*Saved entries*
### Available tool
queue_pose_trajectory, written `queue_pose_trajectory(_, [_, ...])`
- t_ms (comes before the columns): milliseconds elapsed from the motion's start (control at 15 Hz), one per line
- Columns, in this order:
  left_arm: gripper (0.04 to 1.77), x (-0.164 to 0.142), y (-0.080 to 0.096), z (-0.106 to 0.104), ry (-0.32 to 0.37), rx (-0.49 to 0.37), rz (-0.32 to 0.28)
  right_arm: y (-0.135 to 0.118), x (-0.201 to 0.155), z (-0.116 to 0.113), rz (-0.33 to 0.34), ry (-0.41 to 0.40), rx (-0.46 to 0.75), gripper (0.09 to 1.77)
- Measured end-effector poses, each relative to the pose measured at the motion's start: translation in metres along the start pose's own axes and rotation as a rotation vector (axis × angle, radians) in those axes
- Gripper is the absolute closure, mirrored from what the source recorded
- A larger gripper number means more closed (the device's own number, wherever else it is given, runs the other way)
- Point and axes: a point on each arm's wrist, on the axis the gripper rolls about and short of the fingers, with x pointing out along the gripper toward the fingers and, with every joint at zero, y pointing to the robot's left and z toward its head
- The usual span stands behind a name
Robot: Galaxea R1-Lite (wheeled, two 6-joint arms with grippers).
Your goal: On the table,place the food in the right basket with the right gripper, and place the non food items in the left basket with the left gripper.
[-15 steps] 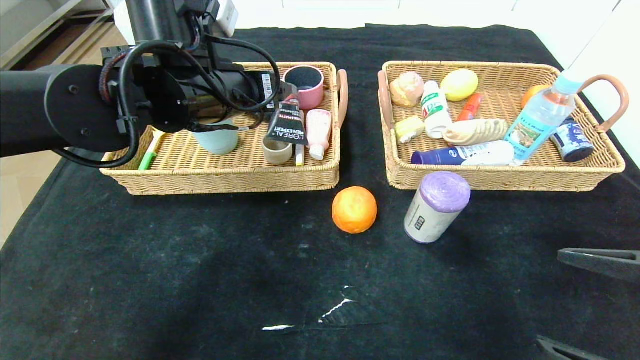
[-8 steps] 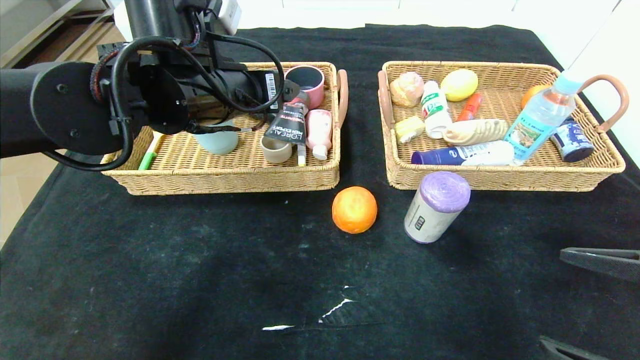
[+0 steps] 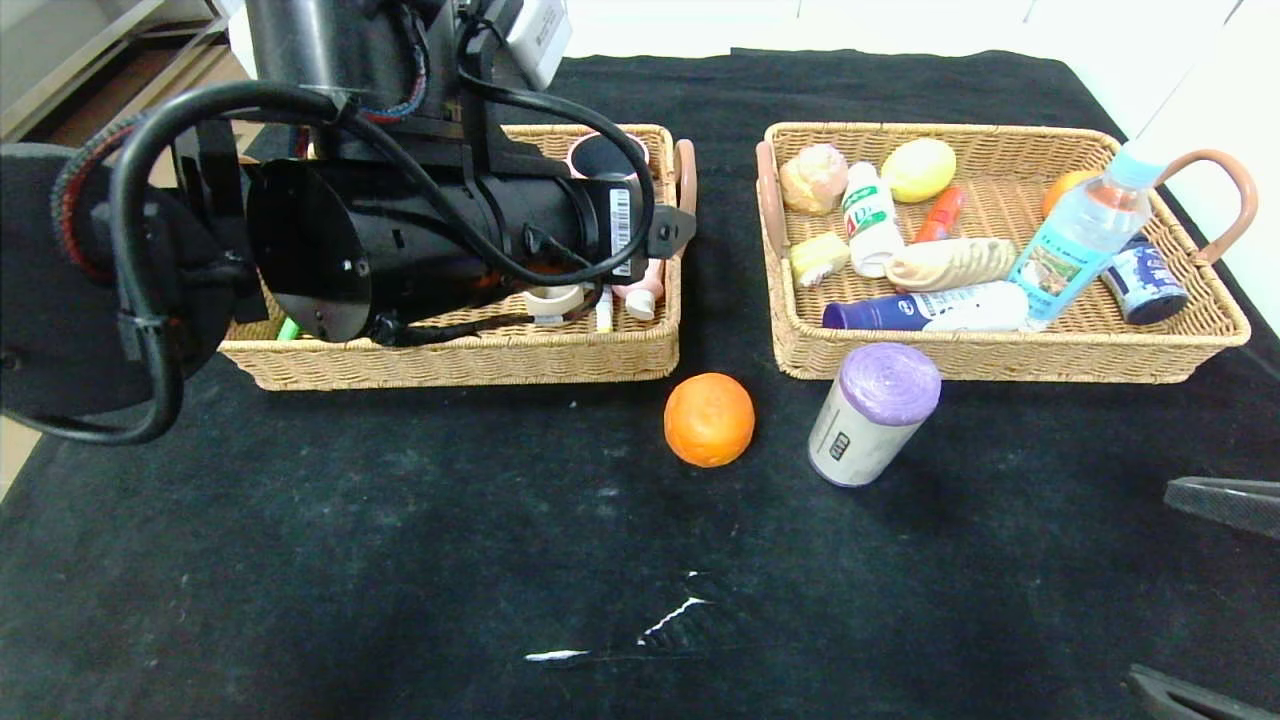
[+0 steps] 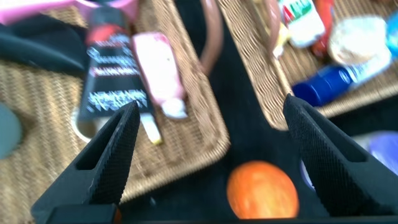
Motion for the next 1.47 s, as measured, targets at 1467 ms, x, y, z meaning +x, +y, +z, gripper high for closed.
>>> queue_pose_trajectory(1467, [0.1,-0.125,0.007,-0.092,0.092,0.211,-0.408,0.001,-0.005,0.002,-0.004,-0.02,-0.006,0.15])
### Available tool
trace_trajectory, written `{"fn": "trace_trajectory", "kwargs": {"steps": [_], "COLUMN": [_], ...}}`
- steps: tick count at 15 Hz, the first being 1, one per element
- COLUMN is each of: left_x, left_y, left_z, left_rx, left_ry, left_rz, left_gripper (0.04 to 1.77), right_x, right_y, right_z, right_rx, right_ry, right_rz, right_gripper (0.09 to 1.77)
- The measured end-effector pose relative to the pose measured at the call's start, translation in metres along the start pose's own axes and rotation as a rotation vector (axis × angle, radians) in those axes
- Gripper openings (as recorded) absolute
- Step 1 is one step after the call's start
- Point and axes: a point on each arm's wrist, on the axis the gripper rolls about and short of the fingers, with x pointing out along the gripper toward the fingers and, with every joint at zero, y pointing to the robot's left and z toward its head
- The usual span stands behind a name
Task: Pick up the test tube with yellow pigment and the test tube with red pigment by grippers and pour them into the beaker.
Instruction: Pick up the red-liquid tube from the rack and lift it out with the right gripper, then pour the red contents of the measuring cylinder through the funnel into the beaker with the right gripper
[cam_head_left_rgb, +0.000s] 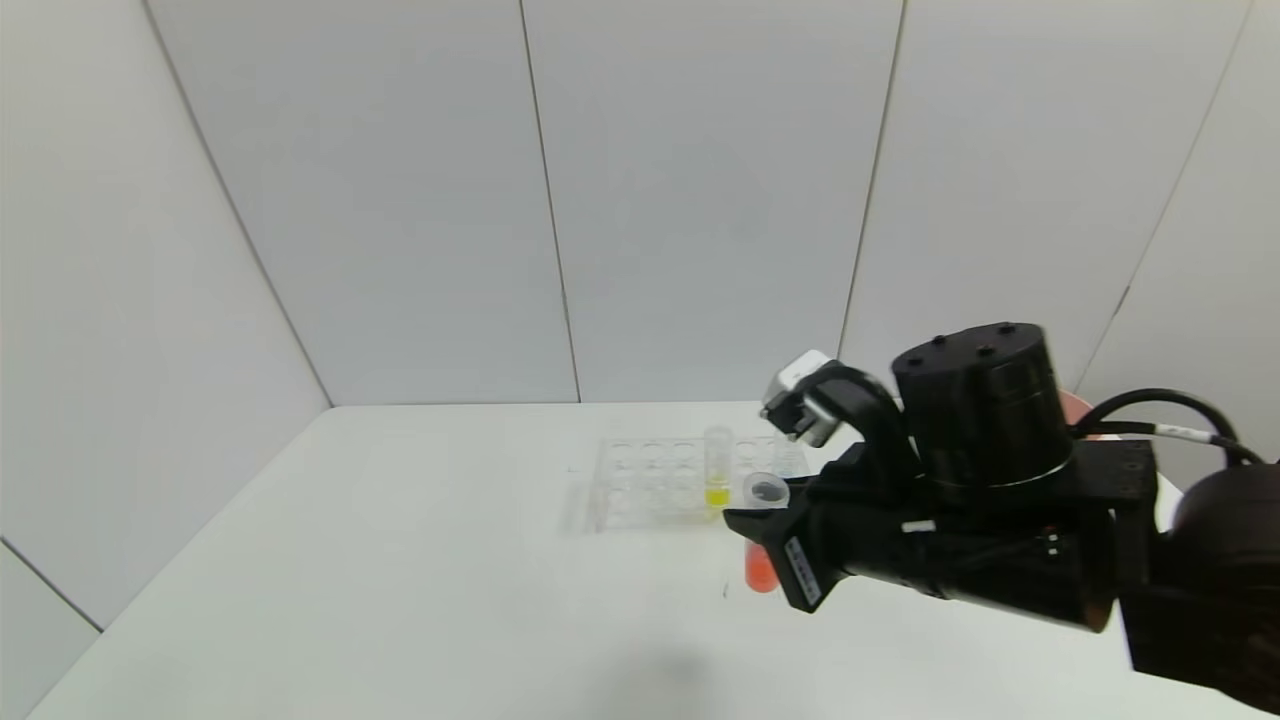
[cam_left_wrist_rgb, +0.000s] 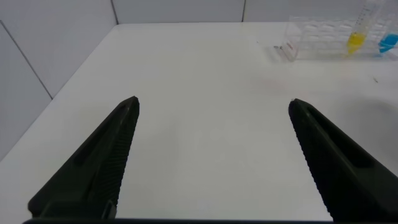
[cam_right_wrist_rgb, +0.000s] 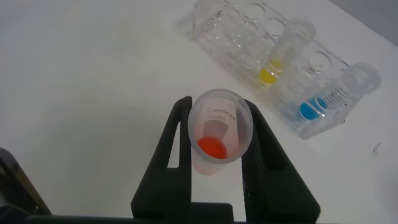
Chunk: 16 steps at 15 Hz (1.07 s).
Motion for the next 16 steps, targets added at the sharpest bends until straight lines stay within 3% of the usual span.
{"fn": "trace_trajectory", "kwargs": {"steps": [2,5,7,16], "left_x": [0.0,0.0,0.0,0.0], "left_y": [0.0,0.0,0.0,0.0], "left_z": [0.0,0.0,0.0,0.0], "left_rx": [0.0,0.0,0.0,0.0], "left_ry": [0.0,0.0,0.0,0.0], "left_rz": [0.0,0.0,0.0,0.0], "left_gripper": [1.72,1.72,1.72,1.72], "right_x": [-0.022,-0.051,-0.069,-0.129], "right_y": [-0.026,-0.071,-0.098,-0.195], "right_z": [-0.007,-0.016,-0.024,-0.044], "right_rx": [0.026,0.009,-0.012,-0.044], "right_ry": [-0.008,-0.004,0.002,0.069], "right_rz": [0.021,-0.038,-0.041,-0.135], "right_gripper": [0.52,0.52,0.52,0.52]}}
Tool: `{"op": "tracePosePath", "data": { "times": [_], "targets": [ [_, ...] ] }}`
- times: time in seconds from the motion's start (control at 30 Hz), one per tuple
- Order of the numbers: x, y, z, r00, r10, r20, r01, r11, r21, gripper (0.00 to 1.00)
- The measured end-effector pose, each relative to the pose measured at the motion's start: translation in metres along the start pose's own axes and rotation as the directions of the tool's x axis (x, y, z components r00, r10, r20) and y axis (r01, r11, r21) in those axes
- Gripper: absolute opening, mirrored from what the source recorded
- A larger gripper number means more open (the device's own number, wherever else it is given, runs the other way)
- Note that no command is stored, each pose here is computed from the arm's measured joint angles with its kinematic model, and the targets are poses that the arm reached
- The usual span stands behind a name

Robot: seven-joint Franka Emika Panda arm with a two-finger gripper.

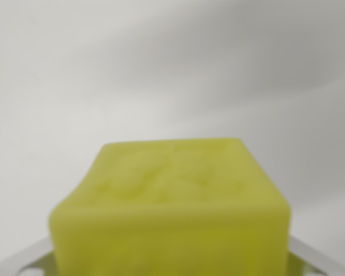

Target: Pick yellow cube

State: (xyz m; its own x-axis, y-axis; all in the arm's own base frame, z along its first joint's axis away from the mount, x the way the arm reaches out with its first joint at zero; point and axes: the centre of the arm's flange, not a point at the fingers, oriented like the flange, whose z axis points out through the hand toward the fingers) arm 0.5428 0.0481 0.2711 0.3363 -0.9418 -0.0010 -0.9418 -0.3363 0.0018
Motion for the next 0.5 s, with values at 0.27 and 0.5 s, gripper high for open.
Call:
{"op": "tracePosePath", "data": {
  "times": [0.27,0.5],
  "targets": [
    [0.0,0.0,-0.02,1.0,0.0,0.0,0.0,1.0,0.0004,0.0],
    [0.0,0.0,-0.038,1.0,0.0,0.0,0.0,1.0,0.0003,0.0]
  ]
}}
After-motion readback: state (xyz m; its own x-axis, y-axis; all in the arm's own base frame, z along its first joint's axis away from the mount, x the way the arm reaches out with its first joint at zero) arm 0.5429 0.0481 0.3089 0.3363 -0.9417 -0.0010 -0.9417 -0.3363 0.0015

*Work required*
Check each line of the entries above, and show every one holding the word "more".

*Result of this task*
- A larger gripper number means more closed (the device's own number, wherever else it is given, runs the other way)
- A larger gripper number means more open (the device's own number, wherever else it is given, runs the other way)

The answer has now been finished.